Wow, I had the opposite opinion -- loved On Beauty, felt like I slogged through most of White Teeth. At the time, I thought it was because I couldn't relate to any of the characters, really.
'Touched'
Literary Buffistas 3: Don't Parse the Blurb, Dear.
There's more to life than watching Buffy the Vampire Slayer! No. Really, there is! Honestly! Here's a place for Buffistas to come and discuss what it is they're reading, their favorite authors and poets. "Geez. Crack a book sometime."
I will admit that I thought White Teeth dragged in the middle. But I loved the first and last thirds so much, it compensated.
Jilli, I brought in one of your promotional bookmarks and mentioned the Gaiman name check when I went to my comic book store today. They seemed interested in carrying it.
Ooh, sj, that's a great idea. I'll see if my comic book store is interested.
Jilli, there were three copies of your book on the new non-fiction table at my local Barnes and Noble.
Has anyone else read Guillermo Del Toro/Chuck Hogan's book The Strain?
I know Ailleann is reading it and loving it, and my MOM picked it up, which is just the weirdest thing EVER for me. (Apparently she read some British mystery series with a paranormal twist -- a female vicar who becomes a sort of exorcist -- and now just loves supernatural stuff. She seems to think it's about zombies, though, and Ailleann assures me it's about vampires .)
Amy, it's definitely vampires. And the good evil ones not the sparkly lovey ones.
Cool discussion in the Guardian regarding: Which cities are the most science fiction?
The comments are rich with intriguing suggestions. I liked:
I would put in a vote for Sarajevo and Mostar. The combination of historical architecture (itself a curious mishmash of European and Oriental) in the centre and decaying communist-era tower blocks surrounding it would be striking enough in itself - the fact that so many of these buildings still bear they very visible scars of war (plenty are simply ominous ruins) lends everything a post-apocalyptic air. Like in much of Eastern Europe, you have the contrasts between brand-new luxury cars and the occasional horse and cart still driving along the road. Here you also have the contrasts between hedonistic clubbing youths and religious fanatics of 3 stripes (Muslims, Orthodox and Catholic). Towards the end of Sarajevo´s main shopping street, the American and Iranian cultural centres jostle for hearts and minds just a few doors apart. And even as old churches are being restored, foreign money is paying for the construction of massive and modernist new mosques on the city´s outskirts. Mostar is considerably smaller, but the landscape it lies in is bleaker, the war damage to its "new" section appears more dramatic, the waters of the river that run through it are an unnaturally green colour, and to top off the experience, when I visited there 2 years ago, the streets in front of the souvenir shops were still being patrolled by machine-gun toting (and ice cream eating!) peackeepers.

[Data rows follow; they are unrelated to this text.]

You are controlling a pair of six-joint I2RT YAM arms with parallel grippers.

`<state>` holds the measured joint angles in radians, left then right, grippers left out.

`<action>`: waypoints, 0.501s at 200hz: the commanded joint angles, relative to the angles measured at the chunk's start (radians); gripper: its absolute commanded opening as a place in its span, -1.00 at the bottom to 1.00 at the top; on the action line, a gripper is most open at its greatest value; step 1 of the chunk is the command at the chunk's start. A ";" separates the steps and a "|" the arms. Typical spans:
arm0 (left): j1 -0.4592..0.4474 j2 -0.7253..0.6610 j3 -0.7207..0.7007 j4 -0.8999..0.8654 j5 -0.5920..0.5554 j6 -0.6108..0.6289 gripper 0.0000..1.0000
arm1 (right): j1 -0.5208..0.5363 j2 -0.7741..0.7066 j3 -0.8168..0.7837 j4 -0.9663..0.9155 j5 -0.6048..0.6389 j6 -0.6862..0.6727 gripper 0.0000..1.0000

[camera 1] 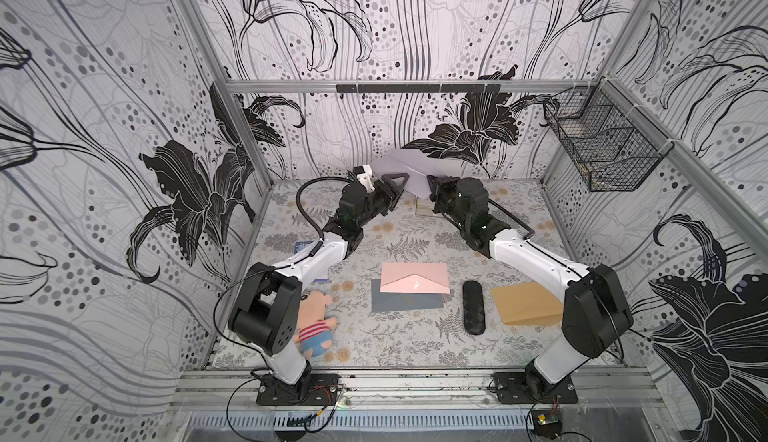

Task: Take the letter paper out of the envelope
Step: Pick up the envelope from the envelope.

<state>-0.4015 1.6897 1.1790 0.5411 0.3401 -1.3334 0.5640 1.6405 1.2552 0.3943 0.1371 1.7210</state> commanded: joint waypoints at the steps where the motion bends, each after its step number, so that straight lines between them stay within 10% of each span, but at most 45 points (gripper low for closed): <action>1: -0.018 0.020 0.038 0.097 0.013 -0.029 0.17 | 0.022 -0.012 0.000 0.059 0.024 0.015 -1.00; 85: -0.003 0.013 0.045 0.084 0.029 -0.012 -1.00 | 0.047 -0.018 0.037 -0.032 -0.039 -0.031 -1.00; 100: 0.018 0.014 0.058 0.070 0.053 -0.006 -1.00 | 0.046 -0.035 0.057 -0.135 -0.079 -0.117 -0.44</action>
<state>-0.4168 1.7119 1.1984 0.6003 0.3656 -1.3861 0.6018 1.6409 1.2652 0.3920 0.1387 1.7035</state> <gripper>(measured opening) 0.053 0.102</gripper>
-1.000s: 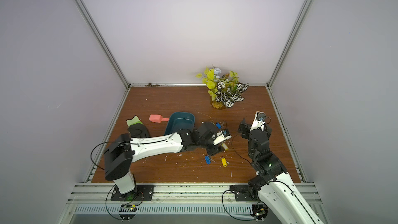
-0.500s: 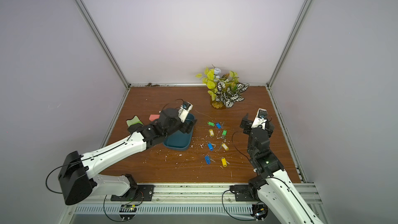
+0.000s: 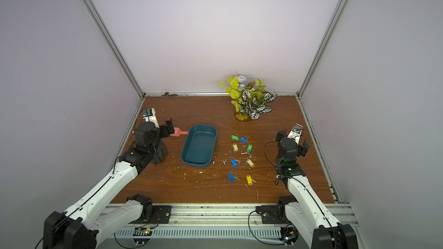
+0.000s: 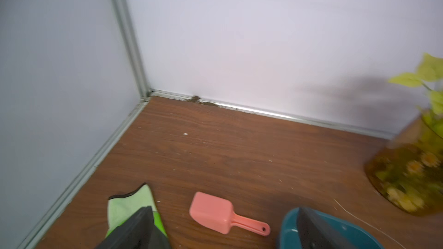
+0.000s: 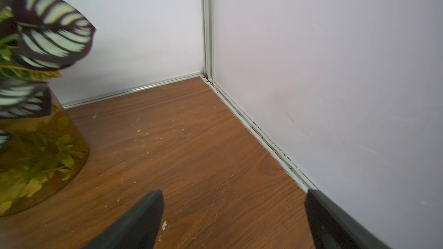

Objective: Take the keys out of the storage box
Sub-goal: Reset both arms

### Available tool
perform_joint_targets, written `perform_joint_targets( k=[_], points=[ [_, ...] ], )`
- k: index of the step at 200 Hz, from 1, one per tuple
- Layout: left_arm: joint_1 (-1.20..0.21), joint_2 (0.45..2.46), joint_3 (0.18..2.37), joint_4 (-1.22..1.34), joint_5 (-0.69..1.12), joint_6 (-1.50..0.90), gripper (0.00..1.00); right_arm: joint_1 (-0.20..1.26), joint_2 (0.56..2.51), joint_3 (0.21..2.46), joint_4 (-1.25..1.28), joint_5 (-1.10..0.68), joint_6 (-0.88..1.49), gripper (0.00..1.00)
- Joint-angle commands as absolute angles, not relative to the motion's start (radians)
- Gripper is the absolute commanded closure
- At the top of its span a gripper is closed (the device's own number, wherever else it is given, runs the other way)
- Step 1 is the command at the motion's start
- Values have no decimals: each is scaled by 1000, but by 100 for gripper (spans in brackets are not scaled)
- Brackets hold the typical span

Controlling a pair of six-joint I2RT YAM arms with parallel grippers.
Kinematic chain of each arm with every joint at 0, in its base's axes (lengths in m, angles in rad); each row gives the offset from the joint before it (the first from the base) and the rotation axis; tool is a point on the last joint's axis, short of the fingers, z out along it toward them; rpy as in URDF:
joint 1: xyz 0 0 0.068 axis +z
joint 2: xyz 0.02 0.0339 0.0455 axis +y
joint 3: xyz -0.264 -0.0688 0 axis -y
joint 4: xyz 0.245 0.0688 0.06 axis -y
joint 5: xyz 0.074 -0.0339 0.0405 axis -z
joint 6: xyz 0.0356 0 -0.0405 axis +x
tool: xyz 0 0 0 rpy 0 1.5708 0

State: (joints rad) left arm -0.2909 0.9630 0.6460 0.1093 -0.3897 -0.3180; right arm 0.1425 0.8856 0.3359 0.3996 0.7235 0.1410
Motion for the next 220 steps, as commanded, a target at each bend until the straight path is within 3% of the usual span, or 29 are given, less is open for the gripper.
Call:
perform_joint_targets(
  k=[1, 53, 93, 134, 160, 220],
  points=[
    [-279, 927, 574, 248, -529, -302, 3, 116, 919, 265, 626, 700, 186, 1],
    [-277, 985, 482, 413, -631, -233, 3, 109, 1145, 94, 1089, 589, 128, 1],
    [-275, 1026, 406, 531, -670, -162, 3, 109, 1296, 81, 1330, 432, 54, 1],
    [-272, 1031, 303, 698, -707, -71, 3, 108, 1578, 78, 1647, 345, 3, 1],
    [-268, 1057, 253, 782, -690, -25, 3, 54, 1512, 168, 1361, 285, 63, 1],
    [-244, 1242, 195, 1052, -547, 16, 2, 58, 1544, 178, 1394, 256, 43, 1]
  ],
)
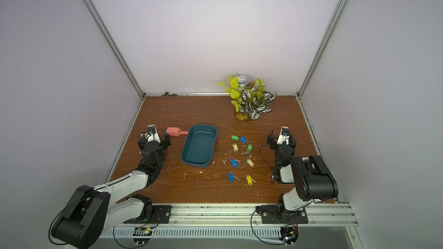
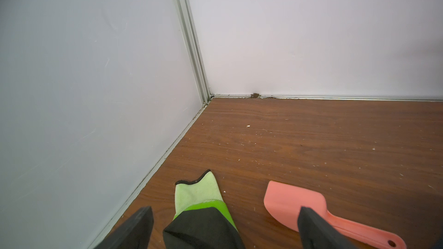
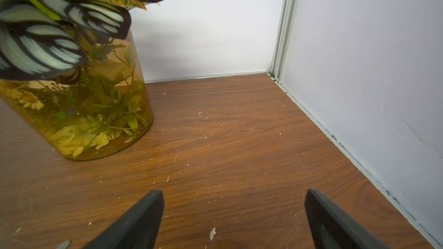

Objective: Take the keys out of the storage box
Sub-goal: Reset both arms

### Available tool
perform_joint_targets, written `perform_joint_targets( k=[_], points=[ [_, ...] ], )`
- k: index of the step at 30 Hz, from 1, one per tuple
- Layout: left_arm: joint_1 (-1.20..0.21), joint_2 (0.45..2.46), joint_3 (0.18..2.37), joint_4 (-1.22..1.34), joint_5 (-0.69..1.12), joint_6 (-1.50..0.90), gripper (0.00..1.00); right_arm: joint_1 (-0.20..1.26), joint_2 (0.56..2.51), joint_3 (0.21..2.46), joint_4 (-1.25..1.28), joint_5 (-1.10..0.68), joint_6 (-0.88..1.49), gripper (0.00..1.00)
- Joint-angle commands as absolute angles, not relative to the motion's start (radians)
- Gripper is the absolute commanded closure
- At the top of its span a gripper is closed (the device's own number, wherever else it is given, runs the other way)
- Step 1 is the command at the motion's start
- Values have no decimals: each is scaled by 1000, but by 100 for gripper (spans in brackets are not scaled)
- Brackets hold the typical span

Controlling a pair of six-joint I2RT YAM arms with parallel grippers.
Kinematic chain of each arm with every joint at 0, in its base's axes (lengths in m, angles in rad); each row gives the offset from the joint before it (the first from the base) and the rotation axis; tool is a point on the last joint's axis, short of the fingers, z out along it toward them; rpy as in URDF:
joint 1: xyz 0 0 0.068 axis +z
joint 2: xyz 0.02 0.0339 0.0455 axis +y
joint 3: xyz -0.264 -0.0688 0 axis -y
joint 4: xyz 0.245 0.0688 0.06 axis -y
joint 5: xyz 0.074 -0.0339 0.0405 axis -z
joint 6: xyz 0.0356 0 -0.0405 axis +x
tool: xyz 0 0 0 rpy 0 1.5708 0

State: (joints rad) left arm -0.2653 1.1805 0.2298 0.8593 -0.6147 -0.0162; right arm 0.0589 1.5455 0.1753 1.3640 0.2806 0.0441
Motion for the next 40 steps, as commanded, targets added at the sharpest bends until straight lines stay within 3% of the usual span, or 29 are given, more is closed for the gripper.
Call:
perform_joint_targets(
  k=[1, 14, 21, 28, 40],
  points=[
    [-244, 1245, 193, 1058, -545, 17, 2, 58, 1543, 178, 1394, 255, 43, 1],
    [-196, 1529, 98, 1562, -447, 92, 2, 58, 1542, 175, 1400, 256, 40, 1],
    [-130, 1594, 79, 1635, -329, 38, 2, 58, 1543, 175, 1399, 255, 40, 1],
    [-109, 1566, 165, 1427, -374, -14, 2, 60, 1543, 175, 1399, 255, 40, 1],
    [-98, 1566, 169, 1417, -376, -25, 2, 60, 1542, 179, 1393, 255, 38, 1]
  ],
)
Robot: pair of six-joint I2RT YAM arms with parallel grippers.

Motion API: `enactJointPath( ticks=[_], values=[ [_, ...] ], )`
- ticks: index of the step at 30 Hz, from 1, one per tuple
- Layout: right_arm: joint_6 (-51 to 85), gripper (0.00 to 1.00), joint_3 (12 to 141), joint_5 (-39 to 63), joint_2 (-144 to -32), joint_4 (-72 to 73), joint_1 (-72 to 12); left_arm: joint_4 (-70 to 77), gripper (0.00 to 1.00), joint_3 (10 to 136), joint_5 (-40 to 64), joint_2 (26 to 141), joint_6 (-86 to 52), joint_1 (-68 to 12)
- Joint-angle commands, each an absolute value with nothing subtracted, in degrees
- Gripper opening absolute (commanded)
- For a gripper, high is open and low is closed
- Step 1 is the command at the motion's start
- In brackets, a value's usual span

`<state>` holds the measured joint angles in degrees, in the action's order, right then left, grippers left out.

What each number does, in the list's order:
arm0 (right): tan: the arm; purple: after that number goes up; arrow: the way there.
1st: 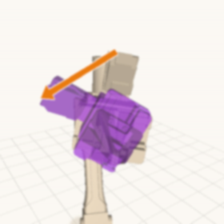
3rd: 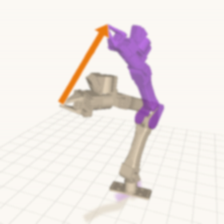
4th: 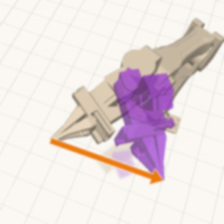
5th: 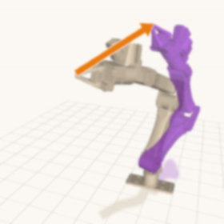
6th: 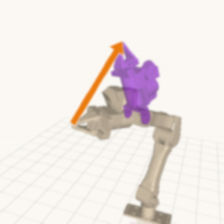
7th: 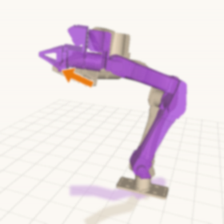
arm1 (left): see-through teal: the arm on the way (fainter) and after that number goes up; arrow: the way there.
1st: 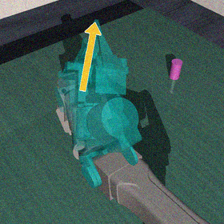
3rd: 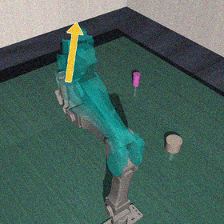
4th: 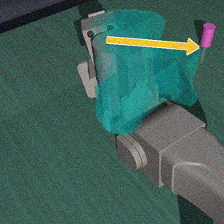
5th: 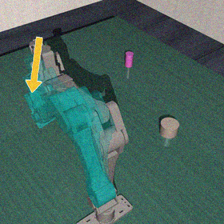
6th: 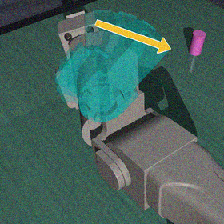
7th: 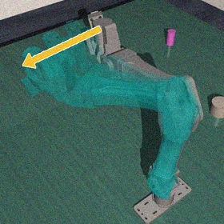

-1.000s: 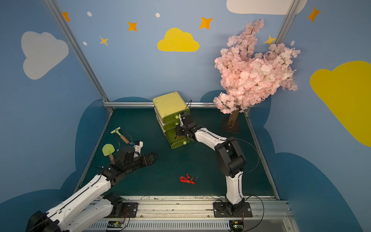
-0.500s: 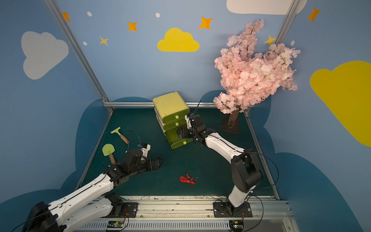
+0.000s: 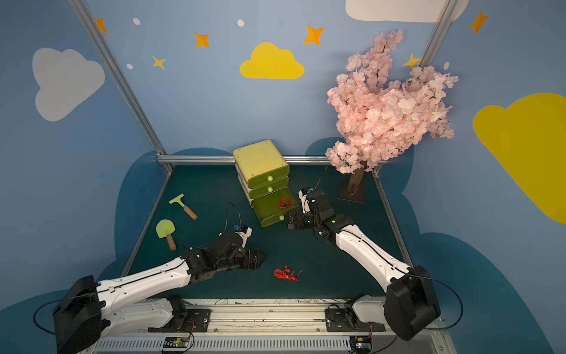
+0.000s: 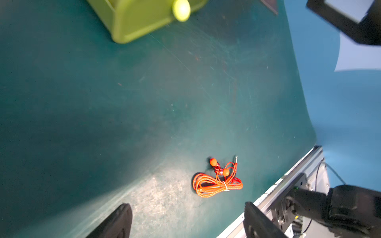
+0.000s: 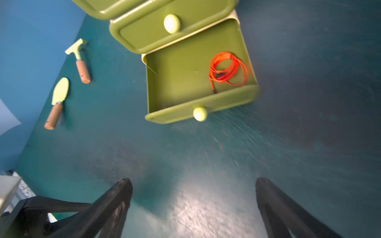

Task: Place the wired earphones into the drawer by color
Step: Pick up the wired earphones from the center of the board.

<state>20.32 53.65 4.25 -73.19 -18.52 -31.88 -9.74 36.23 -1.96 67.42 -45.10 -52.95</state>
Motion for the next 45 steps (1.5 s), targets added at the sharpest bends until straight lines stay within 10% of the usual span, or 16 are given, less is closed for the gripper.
enactJointPath(
  ticks=[1,45],
  values=[
    [18.9,0.99,50.9,-0.2,-68.6,-22.2,-31.1,-10.2,0.83,39.2,-3.8,70.5,-43.0,-55.6],
    [18.6,0.99,35.9,-7.1,-47.3,-21.5,-25.0,-16.7,0.74,55.1,1.9,98.6,-15.2,-64.1]
  ],
)
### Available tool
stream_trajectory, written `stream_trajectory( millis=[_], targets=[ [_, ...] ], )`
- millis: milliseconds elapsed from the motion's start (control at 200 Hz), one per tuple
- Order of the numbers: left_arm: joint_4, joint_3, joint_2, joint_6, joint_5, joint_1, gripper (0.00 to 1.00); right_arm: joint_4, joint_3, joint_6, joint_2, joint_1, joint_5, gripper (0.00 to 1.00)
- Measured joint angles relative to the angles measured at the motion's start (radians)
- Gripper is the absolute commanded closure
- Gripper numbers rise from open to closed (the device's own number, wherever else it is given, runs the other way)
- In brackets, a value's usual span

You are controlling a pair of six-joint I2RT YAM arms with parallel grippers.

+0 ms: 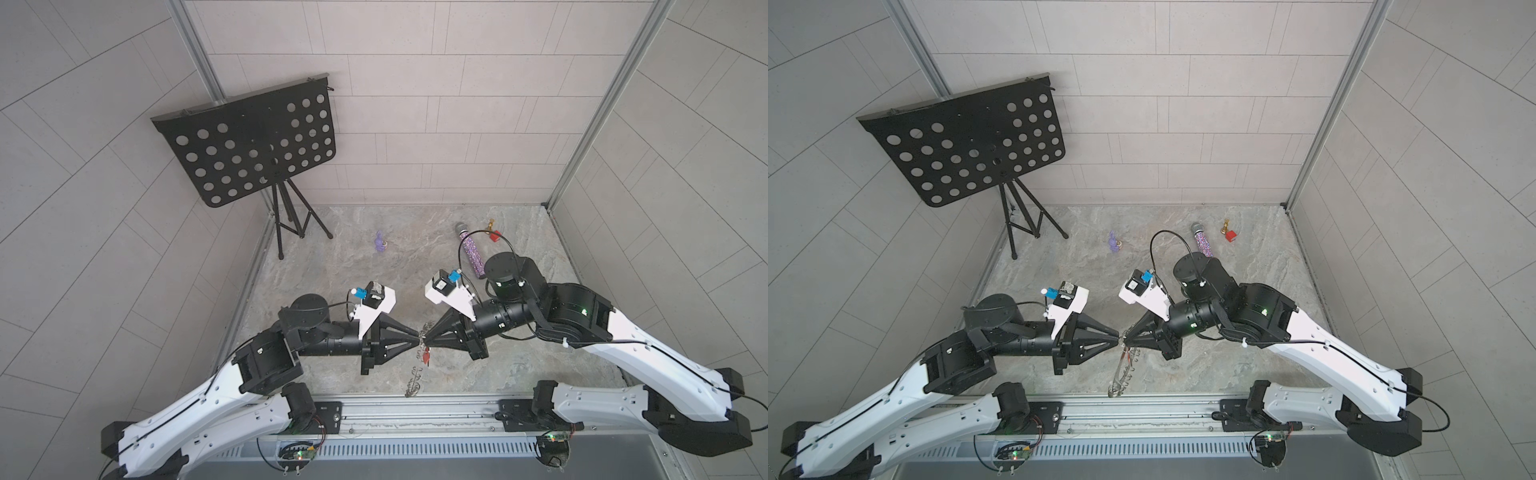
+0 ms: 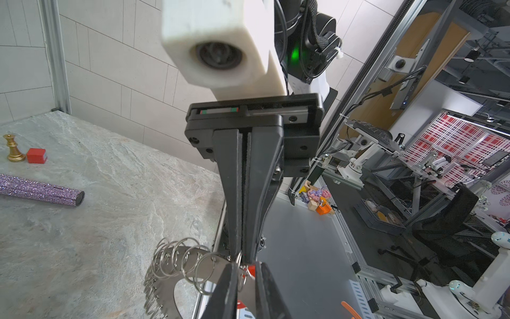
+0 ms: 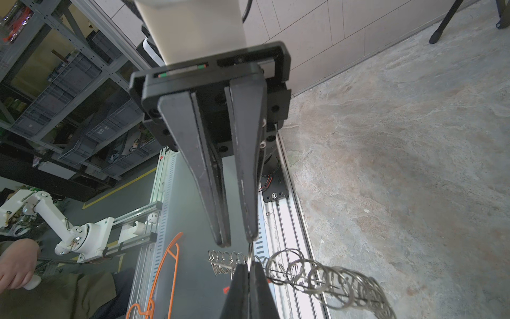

Perhaps not so much "science fiction", but the most surreal cities I have been to nevertheless.
and...
Longyearbyen in Svalbard is a city only because it is the administrative centre of the archipelago, but you can easily imagine it as a mining colony on a distant planet. All corrugated iron, abandoned machinery and vicious weather set amongst a bleak and inhospitable landscape, with the added alien menace of polar bears forcing the inhabitants to go armed. As Elizabeth Hand writes of Reykjavik, only more so.
and...
Not a city, but anywhere in Mongolia. Ulan Bator's fairly strange with its crumbling Soviet relics, but i really mean the utterly beautiful, bleak, barren and almost-entirely uninhabited landscape of the rest of the country. Looking back at your tiny huddle of small domed tents in a vast silent plain as night falls, the temperature instantly plummets, and the cloudless sky gives way to the best view of the milky way on earth, is the closest you can get to having just landed on an undiscovered alien planet. (at least as a wussy tourist who's not man enough for the Antarctic...).
Finished Auster's Man in the Dark - it turned out not to be my favourite of his books. So I'm re-reading his utterly fantastic New York Trilogy. Now that's good.
The English Teacher who teaches primarily Early Modern Lit and Victorian Lit.
Oh yes. It was Wuthering Heights and Mrs Dalloway all the way, for my twelfth graders. (But they did not like Hardy. Meh.)
any interest in this book?
That looks fascinating. My dissertation was on children's lit and the fantasy genre. I'll see if I can get hold of that.